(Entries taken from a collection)
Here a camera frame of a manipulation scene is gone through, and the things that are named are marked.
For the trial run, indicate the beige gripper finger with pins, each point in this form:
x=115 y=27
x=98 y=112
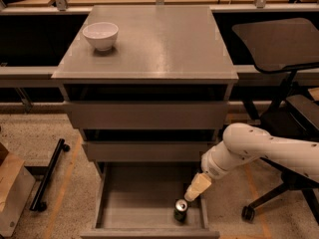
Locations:
x=200 y=183
x=189 y=194

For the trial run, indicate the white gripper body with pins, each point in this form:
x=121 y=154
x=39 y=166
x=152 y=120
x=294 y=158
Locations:
x=211 y=166

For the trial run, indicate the green soda can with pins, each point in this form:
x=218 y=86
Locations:
x=180 y=210

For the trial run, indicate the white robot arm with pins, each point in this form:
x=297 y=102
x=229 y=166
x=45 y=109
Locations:
x=242 y=143

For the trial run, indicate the grey open bottom drawer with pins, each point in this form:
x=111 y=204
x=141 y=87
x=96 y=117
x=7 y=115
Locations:
x=136 y=201

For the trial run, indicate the grey drawer cabinet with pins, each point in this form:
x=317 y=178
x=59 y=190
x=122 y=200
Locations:
x=147 y=110

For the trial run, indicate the grey middle drawer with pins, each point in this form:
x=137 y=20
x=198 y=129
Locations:
x=145 y=145

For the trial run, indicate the grey top drawer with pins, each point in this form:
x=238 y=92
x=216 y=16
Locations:
x=146 y=106

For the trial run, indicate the black table leg with casters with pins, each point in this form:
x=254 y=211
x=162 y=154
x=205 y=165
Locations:
x=45 y=172

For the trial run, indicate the white ceramic bowl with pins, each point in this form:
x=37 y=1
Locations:
x=102 y=35

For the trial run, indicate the wooden box on floor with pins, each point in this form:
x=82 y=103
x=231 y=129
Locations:
x=16 y=183

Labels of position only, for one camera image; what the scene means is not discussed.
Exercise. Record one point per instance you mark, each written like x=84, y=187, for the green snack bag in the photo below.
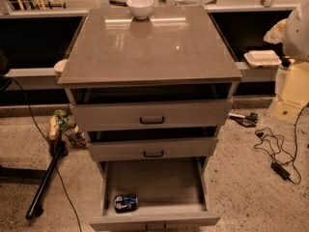
x=62, y=122

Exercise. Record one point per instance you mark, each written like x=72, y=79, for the white foam takeout container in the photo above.
x=262, y=58

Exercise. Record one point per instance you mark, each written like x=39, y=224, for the black tripod leg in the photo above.
x=36, y=203

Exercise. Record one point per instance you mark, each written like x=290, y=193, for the grey bottom drawer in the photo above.
x=171, y=193

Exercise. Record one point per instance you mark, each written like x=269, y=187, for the black power adapter with cable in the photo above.
x=282, y=162

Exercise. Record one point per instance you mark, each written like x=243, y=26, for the blue pepsi can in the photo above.
x=125, y=203

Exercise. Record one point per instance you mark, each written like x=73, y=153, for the grey middle drawer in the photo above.
x=108, y=145

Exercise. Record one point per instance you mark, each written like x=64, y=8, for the grey top drawer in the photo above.
x=151, y=107

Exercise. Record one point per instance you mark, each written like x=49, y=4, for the grey drawer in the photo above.
x=151, y=107
x=171, y=193
x=108, y=145

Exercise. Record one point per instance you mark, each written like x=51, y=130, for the grey drawer cabinet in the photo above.
x=175, y=46

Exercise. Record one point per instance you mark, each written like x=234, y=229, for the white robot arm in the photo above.
x=296, y=33

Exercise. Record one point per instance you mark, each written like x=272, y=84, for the white ceramic bowl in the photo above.
x=140, y=8

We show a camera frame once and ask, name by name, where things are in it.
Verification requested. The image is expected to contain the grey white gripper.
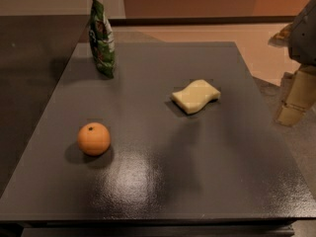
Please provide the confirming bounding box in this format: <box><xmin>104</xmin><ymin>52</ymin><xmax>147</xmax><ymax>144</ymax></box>
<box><xmin>273</xmin><ymin>0</ymin><xmax>316</xmax><ymax>126</ymax></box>

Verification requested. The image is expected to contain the orange fruit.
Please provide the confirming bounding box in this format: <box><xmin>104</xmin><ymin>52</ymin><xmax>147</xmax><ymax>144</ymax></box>
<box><xmin>77</xmin><ymin>122</ymin><xmax>111</xmax><ymax>156</ymax></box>

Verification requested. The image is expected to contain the yellow wavy sponge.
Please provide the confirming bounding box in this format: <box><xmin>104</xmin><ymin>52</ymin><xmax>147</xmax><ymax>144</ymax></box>
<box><xmin>171</xmin><ymin>80</ymin><xmax>221</xmax><ymax>115</ymax></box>

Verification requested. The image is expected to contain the green snack bag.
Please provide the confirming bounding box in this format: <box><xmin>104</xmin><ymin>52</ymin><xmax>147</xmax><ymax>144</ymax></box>
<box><xmin>89</xmin><ymin>0</ymin><xmax>116</xmax><ymax>79</ymax></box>

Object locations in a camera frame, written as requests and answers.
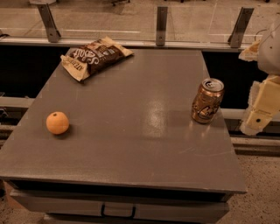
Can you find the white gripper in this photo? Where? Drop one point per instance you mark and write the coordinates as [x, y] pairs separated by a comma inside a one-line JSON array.
[[270, 53]]

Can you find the orange soda can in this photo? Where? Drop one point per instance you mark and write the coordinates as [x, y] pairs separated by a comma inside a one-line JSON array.
[[207, 100]]

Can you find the brown chip bag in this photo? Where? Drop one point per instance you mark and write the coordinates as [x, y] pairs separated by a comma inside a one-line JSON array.
[[94, 57]]

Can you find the grey drawer cabinet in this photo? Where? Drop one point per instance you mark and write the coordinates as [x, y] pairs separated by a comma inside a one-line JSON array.
[[131, 140]]

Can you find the orange fruit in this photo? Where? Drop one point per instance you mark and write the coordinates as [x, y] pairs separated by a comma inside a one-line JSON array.
[[57, 123]]

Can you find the right metal railing bracket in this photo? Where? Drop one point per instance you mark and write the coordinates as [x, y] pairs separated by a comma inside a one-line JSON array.
[[241, 24]]

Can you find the black drawer handle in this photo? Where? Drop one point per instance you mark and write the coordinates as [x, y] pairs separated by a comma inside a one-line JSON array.
[[118, 210]]

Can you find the left metal railing bracket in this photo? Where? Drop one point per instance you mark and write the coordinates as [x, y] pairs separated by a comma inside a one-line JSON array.
[[52, 33]]

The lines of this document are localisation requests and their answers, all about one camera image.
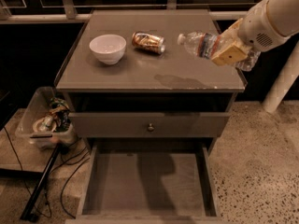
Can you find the crushed gold soda can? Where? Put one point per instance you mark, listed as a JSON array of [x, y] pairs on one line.
[[148, 42]]

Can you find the open middle drawer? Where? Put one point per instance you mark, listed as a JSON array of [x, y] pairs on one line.
[[148, 185]]

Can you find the grey wooden drawer cabinet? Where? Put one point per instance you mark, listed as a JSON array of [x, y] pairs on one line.
[[141, 82]]

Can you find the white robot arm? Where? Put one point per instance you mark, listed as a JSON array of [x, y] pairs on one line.
[[283, 14]]

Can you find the black metal stand leg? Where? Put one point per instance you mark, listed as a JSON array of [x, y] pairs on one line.
[[26, 213]]

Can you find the clear plastic storage bin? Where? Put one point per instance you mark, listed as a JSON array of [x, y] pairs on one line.
[[37, 109]]

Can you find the clutter items inside bin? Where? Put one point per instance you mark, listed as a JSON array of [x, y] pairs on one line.
[[56, 119]]

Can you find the round brass drawer knob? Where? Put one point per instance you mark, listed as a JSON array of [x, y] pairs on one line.
[[151, 128]]

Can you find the clear plastic water bottle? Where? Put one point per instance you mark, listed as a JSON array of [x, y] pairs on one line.
[[202, 45]]

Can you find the white diagonal support pole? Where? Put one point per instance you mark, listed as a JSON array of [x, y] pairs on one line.
[[288, 74]]

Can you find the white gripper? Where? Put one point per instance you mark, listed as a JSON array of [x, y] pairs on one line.
[[256, 28]]

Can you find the closed upper drawer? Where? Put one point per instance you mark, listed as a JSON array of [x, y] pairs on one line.
[[134, 125]]

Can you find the white ceramic bowl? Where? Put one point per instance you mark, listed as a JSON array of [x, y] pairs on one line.
[[108, 49]]

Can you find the metal window railing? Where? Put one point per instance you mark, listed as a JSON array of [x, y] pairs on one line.
[[137, 6]]

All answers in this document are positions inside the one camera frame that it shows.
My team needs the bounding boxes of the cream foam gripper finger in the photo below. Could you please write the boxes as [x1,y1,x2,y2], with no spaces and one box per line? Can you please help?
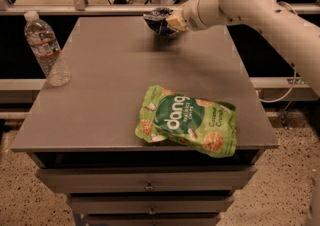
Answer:
[166,14,187,31]

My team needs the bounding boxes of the blue chip bag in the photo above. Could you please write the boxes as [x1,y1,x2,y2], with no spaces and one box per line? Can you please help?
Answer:
[143,7,178,37]

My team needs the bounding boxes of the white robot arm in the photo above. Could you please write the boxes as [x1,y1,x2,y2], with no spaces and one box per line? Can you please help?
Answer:
[166,0,320,95]

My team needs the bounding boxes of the green rice chip bag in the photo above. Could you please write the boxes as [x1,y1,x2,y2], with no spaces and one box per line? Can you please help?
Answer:
[135,85,237,158]

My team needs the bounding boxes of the clear plastic water bottle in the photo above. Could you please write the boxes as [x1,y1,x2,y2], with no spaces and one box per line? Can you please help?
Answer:
[24,11,71,87]

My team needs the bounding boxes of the grey drawer cabinet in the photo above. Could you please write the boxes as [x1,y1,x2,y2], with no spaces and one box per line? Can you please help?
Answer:
[12,17,278,226]

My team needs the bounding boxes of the top grey drawer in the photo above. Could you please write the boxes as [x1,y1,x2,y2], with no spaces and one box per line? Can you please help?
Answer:
[36,166,257,194]

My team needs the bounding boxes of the grey drawer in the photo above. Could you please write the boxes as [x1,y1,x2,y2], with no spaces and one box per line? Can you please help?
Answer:
[36,166,257,194]
[68,195,234,215]
[86,214,220,226]

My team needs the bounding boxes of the middle grey drawer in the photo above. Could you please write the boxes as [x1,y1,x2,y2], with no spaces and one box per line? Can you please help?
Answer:
[68,195,234,215]

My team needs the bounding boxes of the bottom grey drawer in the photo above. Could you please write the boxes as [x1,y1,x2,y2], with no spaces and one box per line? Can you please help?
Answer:
[86,214,220,226]

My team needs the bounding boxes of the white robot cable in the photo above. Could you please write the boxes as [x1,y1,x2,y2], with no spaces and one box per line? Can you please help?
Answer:
[258,63,298,104]

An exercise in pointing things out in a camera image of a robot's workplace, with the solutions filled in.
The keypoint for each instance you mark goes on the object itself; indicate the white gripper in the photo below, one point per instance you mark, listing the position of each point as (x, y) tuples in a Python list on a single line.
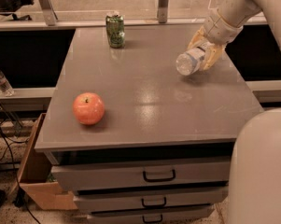
[(220, 28)]

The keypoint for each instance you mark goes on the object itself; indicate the clear plastic water bottle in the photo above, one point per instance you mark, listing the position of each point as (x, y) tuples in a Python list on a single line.
[(190, 61)]

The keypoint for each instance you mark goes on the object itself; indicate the green soda can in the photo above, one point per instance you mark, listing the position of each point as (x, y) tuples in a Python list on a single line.
[(114, 24)]

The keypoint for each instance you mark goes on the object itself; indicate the small clear bottle on ledge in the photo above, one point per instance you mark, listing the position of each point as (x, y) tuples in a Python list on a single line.
[(5, 86)]

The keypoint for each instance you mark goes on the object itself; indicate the grey drawer cabinet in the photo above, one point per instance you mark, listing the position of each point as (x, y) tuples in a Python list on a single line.
[(151, 112)]

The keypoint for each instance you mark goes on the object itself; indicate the top grey drawer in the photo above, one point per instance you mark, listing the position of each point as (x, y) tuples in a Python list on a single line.
[(137, 174)]

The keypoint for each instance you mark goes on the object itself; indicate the grey drawer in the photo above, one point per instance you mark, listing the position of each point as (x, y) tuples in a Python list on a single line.
[(137, 174), (151, 216), (148, 199)]

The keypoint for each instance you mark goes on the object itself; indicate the red apple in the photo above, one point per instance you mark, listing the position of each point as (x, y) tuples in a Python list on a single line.
[(88, 108)]

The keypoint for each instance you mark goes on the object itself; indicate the middle grey drawer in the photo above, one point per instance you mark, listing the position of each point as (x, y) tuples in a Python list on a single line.
[(148, 199)]

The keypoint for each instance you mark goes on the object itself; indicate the bottom grey drawer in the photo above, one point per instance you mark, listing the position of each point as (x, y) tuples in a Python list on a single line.
[(151, 216)]

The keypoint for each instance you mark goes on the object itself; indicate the cardboard box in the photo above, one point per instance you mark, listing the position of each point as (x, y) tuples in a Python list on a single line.
[(33, 177)]

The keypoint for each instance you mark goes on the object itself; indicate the middle metal railing post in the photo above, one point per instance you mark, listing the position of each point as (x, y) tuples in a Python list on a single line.
[(162, 12)]

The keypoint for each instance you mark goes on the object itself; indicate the metal railing post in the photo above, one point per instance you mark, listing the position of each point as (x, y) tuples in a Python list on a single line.
[(162, 12), (48, 12)]

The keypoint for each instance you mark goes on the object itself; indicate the left metal railing post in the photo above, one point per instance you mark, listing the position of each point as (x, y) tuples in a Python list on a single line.
[(48, 12)]

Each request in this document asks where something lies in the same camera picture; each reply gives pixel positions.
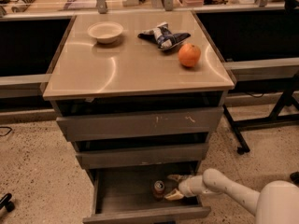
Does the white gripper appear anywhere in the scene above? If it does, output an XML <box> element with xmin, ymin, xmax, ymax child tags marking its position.
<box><xmin>164</xmin><ymin>175</ymin><xmax>206</xmax><ymax>201</ymax></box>

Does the red coke can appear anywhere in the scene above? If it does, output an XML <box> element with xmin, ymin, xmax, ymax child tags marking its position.
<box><xmin>152</xmin><ymin>180</ymin><xmax>165</xmax><ymax>200</ymax></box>

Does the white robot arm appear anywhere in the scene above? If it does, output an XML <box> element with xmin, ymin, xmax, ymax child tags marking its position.
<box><xmin>164</xmin><ymin>168</ymin><xmax>299</xmax><ymax>224</ymax></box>

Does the middle drawer front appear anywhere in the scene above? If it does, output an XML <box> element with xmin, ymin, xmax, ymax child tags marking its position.
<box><xmin>77</xmin><ymin>143</ymin><xmax>208</xmax><ymax>169</ymax></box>

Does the open bottom drawer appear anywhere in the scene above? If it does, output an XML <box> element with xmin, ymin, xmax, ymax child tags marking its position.
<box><xmin>83</xmin><ymin>161</ymin><xmax>211</xmax><ymax>224</ymax></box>

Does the top drawer front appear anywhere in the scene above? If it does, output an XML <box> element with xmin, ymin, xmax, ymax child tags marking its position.
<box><xmin>57</xmin><ymin>107</ymin><xmax>222</xmax><ymax>142</ymax></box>

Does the grey drawer cabinet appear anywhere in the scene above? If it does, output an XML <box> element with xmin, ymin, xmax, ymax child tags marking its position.
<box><xmin>42</xmin><ymin>10</ymin><xmax>235</xmax><ymax>224</ymax></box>

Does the orange fruit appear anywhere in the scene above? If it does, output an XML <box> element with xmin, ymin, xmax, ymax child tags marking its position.
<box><xmin>178</xmin><ymin>43</ymin><xmax>201</xmax><ymax>67</ymax></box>

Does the blue white chip bag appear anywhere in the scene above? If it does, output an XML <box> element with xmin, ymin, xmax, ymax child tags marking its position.
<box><xmin>137</xmin><ymin>22</ymin><xmax>191</xmax><ymax>50</ymax></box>

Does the white bowl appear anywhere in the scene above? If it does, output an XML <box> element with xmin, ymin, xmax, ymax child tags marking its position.
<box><xmin>87</xmin><ymin>21</ymin><xmax>123</xmax><ymax>44</ymax></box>

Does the black caster bottom left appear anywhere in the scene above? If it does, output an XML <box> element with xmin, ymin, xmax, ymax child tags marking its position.
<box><xmin>0</xmin><ymin>193</ymin><xmax>15</xmax><ymax>212</ymax></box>

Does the black table leg frame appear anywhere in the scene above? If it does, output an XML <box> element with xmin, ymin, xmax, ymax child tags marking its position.
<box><xmin>223</xmin><ymin>72</ymin><xmax>299</xmax><ymax>155</ymax></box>

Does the black cable on floor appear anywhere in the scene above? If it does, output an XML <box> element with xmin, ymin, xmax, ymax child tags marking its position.
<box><xmin>0</xmin><ymin>126</ymin><xmax>13</xmax><ymax>137</ymax></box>

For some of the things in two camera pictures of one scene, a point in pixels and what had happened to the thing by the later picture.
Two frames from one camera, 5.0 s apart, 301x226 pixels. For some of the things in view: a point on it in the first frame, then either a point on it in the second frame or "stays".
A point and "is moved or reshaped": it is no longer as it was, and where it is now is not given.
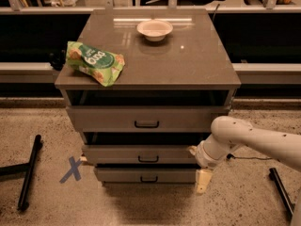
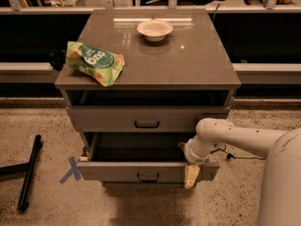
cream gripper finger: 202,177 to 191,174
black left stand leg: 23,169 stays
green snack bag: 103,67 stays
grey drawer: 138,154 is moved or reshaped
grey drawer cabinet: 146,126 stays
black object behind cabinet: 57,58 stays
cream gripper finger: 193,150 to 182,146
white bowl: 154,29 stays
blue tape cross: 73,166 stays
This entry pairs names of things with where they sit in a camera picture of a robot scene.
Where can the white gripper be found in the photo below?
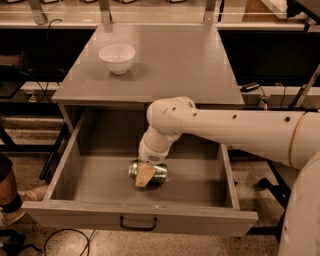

▶ PROBLEM STATEMENT
Search the records for the string "Could" and, wherever a line contains it, please copy that line.

▶ PROBLEM SOLUTION
My team needs the bounding boxes of the cream foam gripper finger in the photo below. Could you please write the boxes as [x1,y1,x2,y2], with no spaces and one box per line? Can you please help?
My team needs the bounding boxes of the blue chip bag in the photo above. Could you please write the boxes as [x1,y1,x2,y2], with no spaces and one box per line? Can you please help?
My team needs the bounding boxes of the white robot arm in the photo above. Could you please write the boxes as [x1,y1,x2,y2], with no spaces and one box per line? Can you please help?
My team needs the bounding boxes of the green rice chip bag in the photo above. Could you please write the boxes as [x1,y1,x2,y2], with no spaces and one box per line? Can you please help?
My team needs the bounding boxes of the clear plastic water bottle in the photo above. Could you please write the boxes as [x1,y1,x2,y2], with no spaces and one box per line? Can you please help?
My team needs the bounding boxes of the grey drawer cabinet in the photo above. Could you please write the boxes as [x1,y1,x2,y2], with no spaces and one box per line? Can you please help?
My team needs the bounding boxes of the top grey drawer in the photo above. Could you please write the boxes as [x1,y1,x2,y2], with no spaces and one box per line? Can you please help?
My team needs the bounding boxes of the grey drawer in the photo above. Could you please write the boxes as [x1,y1,x2,y2], with no spaces and one box per line? Can you please help?
My team needs the bounding boxes of the middle grey drawer in the photo above. Could you please write the boxes as [x1,y1,x2,y2], with no spaces and one box per line? Can you please help?
My team needs the bounding boxes of the bottom grey drawer in the photo above. Could you please write the boxes as [x1,y1,x2,y2], with no spaces and one box per line? Can you please help?
My team needs the bounding boxes of the white robot cable in the photo above. Could you please write the boxes as [x1,y1,x2,y2], with no spaces and one box per line? Can you please help?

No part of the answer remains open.